• _Task statement_: Up to and including the line that holds "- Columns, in", print the data exactly from its first line; do not print the pictures.

◆ ◆ ◆

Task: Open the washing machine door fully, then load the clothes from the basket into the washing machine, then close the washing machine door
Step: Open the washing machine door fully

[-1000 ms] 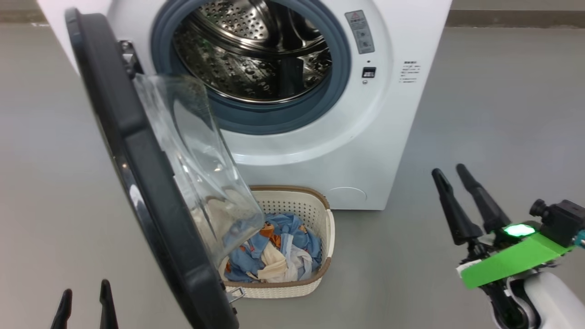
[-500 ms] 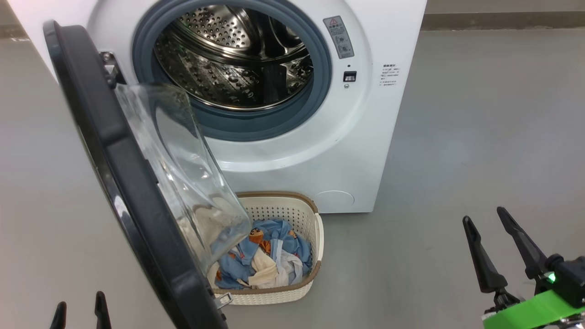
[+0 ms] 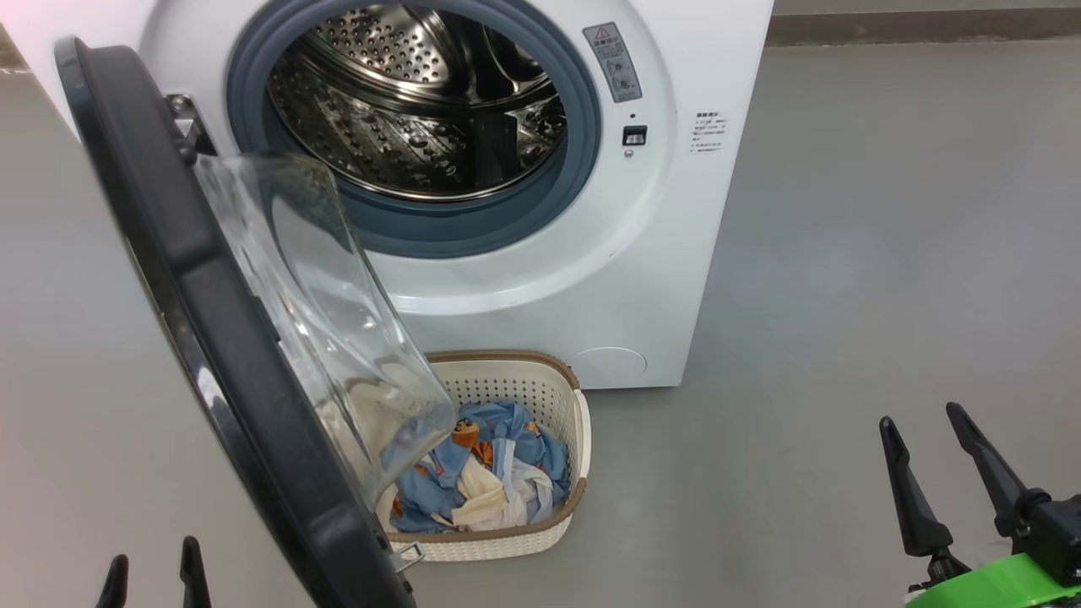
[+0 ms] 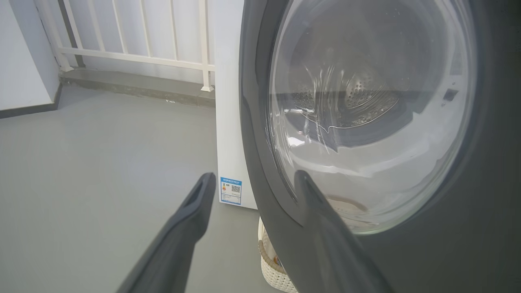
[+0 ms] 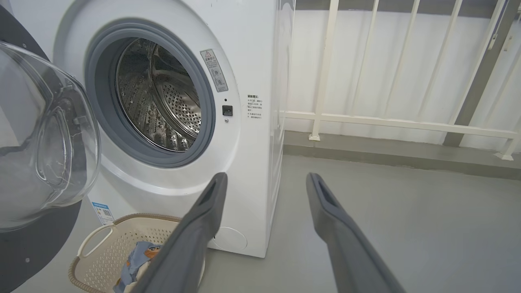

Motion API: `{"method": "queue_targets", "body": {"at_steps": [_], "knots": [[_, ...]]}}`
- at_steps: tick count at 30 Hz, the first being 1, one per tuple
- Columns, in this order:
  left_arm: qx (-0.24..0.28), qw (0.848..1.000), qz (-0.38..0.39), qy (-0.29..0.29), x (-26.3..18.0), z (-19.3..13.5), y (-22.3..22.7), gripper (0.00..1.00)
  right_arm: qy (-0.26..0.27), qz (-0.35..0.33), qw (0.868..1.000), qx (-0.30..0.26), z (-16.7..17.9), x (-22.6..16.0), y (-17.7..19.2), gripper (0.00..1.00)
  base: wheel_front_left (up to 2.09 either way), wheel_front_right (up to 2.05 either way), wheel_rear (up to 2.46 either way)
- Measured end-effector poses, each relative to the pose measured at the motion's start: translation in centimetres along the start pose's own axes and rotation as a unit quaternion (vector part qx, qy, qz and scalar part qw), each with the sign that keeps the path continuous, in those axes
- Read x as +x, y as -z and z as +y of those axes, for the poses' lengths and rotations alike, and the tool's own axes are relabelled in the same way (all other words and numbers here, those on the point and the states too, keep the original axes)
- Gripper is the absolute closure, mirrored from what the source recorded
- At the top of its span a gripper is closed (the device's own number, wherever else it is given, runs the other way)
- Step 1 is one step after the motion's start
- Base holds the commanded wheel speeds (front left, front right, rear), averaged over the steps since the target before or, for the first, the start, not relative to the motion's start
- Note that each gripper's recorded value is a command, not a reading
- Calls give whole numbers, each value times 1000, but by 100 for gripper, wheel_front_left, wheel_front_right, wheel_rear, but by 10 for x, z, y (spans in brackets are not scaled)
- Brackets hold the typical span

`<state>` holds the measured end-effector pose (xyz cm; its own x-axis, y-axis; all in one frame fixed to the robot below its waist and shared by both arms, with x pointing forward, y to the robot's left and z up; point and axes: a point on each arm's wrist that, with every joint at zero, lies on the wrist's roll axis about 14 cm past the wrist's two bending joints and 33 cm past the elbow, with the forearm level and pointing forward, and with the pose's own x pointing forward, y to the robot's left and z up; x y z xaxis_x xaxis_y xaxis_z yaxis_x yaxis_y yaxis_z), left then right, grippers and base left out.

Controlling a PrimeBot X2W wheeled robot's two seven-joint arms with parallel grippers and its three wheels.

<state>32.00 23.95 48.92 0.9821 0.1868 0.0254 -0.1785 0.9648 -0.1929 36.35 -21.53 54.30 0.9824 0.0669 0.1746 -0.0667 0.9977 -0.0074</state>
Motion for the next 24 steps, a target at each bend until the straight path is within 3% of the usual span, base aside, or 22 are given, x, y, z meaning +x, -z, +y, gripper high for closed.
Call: {"method": "queue_targets", "body": {"at_steps": [24], "knots": [[0,1000,-2,-10,-6,4,-1,0,8,52,999,15,2,-4,35,0,0,0,0]]}}
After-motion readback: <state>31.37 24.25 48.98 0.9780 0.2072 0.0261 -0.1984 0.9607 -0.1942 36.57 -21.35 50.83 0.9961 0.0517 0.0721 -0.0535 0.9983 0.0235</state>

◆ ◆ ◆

• _Written answer_:
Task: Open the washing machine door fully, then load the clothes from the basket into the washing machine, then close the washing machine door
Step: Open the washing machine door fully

[-1000 ms] 
[-500 ms] 
[+0 ms] 
[+0 ms] 
[+0 ms] 

Motion API: `{"method": "queue_targets", "body": {"at_steps": [_], "knots": [[_, ...]]}}`
- at_steps: tick count at 30 Hz, the first being 1, one per tuple
- Columns, in this order:

That completes the answer to this exercise.